**Provided material**
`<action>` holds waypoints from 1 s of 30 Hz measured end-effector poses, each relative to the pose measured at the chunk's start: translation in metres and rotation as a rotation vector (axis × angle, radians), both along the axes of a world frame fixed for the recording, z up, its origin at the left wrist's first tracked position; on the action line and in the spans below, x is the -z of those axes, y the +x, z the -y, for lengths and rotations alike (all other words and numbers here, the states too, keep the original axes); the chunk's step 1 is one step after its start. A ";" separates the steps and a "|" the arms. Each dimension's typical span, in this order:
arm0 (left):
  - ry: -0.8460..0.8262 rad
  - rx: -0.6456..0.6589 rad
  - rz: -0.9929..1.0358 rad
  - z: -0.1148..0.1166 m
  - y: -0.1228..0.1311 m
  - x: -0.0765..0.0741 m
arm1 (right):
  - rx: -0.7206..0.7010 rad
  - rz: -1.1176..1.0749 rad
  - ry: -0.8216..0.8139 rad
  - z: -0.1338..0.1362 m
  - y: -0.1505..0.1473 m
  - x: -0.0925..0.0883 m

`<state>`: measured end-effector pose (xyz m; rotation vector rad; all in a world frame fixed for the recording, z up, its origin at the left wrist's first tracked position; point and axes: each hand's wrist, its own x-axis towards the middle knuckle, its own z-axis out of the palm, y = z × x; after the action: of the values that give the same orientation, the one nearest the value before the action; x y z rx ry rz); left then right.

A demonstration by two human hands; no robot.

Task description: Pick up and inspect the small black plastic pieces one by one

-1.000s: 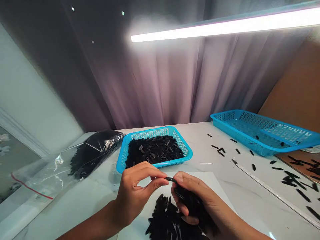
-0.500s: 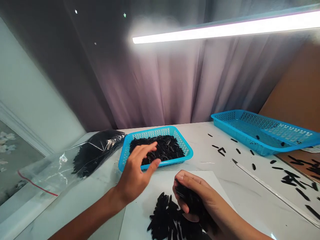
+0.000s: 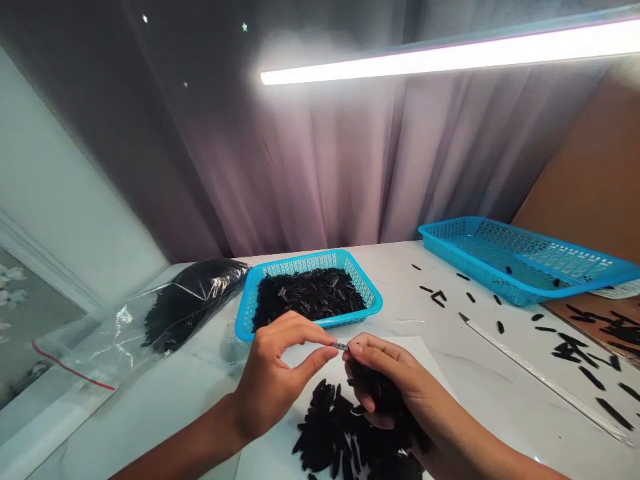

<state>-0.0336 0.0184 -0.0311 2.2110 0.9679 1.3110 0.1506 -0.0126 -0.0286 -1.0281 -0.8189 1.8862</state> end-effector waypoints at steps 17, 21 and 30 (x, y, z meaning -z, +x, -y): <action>0.213 -0.251 -0.131 -0.024 -0.018 0.001 | 0.046 0.028 0.049 -0.001 0.002 -0.001; 0.080 -0.198 -0.196 -0.022 -0.020 -0.001 | 0.072 0.012 0.008 -0.002 0.001 0.001; 0.179 0.182 -0.060 0.014 0.008 0.000 | 0.039 0.014 0.019 0.002 0.000 0.000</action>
<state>-0.0251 0.0039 -0.0316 2.4206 0.6729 1.2987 0.1502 -0.0146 -0.0283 -1.0401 -0.8172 1.8367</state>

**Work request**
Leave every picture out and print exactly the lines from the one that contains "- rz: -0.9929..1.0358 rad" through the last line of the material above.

**Task response**
  - rz: -0.9929..1.0358 rad
  - z: -0.1148..0.1166 m
  - y: -0.1228..0.1311 m
  - x: -0.0765..0.0741 m
arm1 (right):
  - rx: -0.7206..0.7010 rad
  - rz: -1.1176..1.0749 rad
  - ry: -0.8216..0.8139 rad
  - z: -0.1338..0.1362 m
  - y: -0.1505..0.1473 m
  - x: -0.0925..0.0883 m

`<state>`: measured end-effector pose (xyz m; rotation vector rad; all in a world frame fixed for the recording, z up, its origin at the left wrist's first tracked position; point and axes: each hand's wrist, its own x-axis towards the middle knuckle, its own z-axis out of the palm, y = z × x; after the action: of the values that give the same orientation, the one nearest the value before the action; x y z rx ry rz); left then right.

A demonstration by two human hands; no robot.

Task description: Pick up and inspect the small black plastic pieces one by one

-1.000s: 
-0.500s: 
+0.000s: 

<state>-0.0336 0.0184 -0.0311 2.2110 0.9679 1.3110 0.1506 -0.0126 -0.0286 -1.0281 -0.8189 1.8862</state> end-effector waypoints at steps 17, 21 and 30 (x, y, z meaning -z, +x, -y): <action>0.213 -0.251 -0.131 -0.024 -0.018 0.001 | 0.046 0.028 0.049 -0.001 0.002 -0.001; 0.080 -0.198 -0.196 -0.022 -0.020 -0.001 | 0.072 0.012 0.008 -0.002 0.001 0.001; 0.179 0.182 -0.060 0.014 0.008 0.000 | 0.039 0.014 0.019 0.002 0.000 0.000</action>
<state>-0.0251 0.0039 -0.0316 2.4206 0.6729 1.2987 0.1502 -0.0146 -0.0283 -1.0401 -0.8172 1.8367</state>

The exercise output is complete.